At September 2, 2011 at 10:24 PM , Blogger Jennifer said...

Joe, the sentence with "grackles" in it has just become my favorite sentence of the year. It's like Nabokov, or something, man. Just beautiful.

At September 2, 2011 at 10:58 PM , Blogger Joe Clifford said...

Thanks, Jennifer! I try. (And it seems so few people appreciate syntax these days. Very cool...)

At September 4, 2011 at 7:55 PM , Blogger andyk869 said...

To posters above:

Please, don't ever come to Burning Man, ever.


At September 4, 2011 at 8:24 PM , Blogger Joe Clifford said...

I don't think you have anything to worry about, Andy ;) Thanks for reading!

At October 28, 2011 at 7:07 PM , OpenID said...

Thanks for saying it so I didn't have to touch it, though it's been on my mind.

Recently when a girl I know who is sober, like myself, said she went to Burning Man and spent 5 days in a funk wandering around, trying to find kindred spirits, then described an after party where there were piles of coke, ecstasy and K, I just looked at her and said, "K? Really?

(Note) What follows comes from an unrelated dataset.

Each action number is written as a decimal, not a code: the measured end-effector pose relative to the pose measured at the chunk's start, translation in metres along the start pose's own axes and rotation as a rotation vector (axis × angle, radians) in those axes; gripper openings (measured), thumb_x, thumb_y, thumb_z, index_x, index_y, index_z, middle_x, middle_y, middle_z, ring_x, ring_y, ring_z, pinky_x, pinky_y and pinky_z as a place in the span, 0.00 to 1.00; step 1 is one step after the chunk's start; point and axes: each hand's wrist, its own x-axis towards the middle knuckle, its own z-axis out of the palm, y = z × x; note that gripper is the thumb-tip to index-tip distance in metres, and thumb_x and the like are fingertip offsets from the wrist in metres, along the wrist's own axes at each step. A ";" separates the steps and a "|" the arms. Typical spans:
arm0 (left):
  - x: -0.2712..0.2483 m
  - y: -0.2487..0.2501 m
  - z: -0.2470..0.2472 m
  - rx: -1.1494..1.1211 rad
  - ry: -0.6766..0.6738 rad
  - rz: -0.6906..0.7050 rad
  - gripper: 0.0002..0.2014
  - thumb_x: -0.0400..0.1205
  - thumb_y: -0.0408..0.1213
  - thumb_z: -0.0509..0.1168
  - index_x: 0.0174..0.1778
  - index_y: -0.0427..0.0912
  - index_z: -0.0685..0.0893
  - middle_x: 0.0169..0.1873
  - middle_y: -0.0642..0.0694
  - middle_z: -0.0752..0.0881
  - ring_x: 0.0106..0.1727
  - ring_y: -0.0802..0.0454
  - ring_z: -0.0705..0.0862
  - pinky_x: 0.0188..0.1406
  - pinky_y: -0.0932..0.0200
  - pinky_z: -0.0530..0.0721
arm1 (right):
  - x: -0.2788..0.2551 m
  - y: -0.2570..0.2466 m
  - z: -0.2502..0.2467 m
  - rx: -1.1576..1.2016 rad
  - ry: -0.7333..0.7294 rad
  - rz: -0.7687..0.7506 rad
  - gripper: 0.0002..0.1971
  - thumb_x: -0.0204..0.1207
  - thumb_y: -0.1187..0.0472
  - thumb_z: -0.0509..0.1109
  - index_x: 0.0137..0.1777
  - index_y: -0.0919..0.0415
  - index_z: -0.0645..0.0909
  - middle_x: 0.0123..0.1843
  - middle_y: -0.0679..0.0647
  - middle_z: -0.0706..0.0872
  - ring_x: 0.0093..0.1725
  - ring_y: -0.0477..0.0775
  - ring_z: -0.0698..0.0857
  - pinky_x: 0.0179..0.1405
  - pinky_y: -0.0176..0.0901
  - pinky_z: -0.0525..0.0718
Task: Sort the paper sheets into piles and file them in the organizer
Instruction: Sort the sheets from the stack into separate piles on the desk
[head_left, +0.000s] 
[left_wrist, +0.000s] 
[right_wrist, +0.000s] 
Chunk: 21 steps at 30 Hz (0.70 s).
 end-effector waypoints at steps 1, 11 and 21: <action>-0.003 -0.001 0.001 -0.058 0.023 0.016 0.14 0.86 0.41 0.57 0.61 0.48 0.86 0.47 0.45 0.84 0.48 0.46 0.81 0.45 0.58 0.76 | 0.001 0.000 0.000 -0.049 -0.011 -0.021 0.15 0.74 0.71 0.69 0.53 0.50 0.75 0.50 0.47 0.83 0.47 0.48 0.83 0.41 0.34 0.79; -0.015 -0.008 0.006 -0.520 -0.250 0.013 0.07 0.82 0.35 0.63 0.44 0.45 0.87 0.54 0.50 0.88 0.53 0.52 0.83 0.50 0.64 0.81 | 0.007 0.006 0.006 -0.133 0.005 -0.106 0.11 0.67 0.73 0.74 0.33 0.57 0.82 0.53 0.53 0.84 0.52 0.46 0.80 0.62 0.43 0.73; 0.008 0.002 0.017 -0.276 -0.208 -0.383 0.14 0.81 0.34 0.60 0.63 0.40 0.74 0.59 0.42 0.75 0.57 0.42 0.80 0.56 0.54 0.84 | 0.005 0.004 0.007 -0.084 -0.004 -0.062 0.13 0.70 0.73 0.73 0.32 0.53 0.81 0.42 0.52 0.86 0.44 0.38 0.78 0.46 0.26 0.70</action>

Still?" She just shook her head and looked at the ground.

Burning Man, though I've never been either, reminds me of when I was a little vagabond teenager and I stumbled onto a few Rainbow Gatherings. They kept the alcoholics and the alcohol up in what they called "A Camp" and there was breaking things and thrashing shit and all sorts of craziness going on up there.

Down in the forest, where the alcohol wasn't allowed, I thought I might find peace.

Instead, I found lots of old men trying to get into my pants, copious amounts of LSD and giardia. I found people singing, "Jeremiah Was A Bullfrog" with dreadlocks and drum circles and faraway glossy eyes. I managed to obtain a full tie dye one-piece outfit. It makes me shudder to remember that outfit. How did I end up in that outfit?

I found a couple of skeptical hostile people who were like myself, and we fled to "A Camp," had a blast, and eventually, after trying out the gutter punks and all sorts of other subcultural groups, I think I decided (though I'm not certain, I still look) that there is no cultural hub or zen group or "my people" in large numbers.

Mostly, I see the cars with the dirt all over them at certain times of year, with bicycles and costumed people, look at my husband and say, "There they go again." And he gives me a look like he's constipated and wants to vomit at the same time.

At October 28, 2011 at 11:24 PM , Blogger Joe Clifford said...

That was the single best response I may have ever gotten. I love good writing.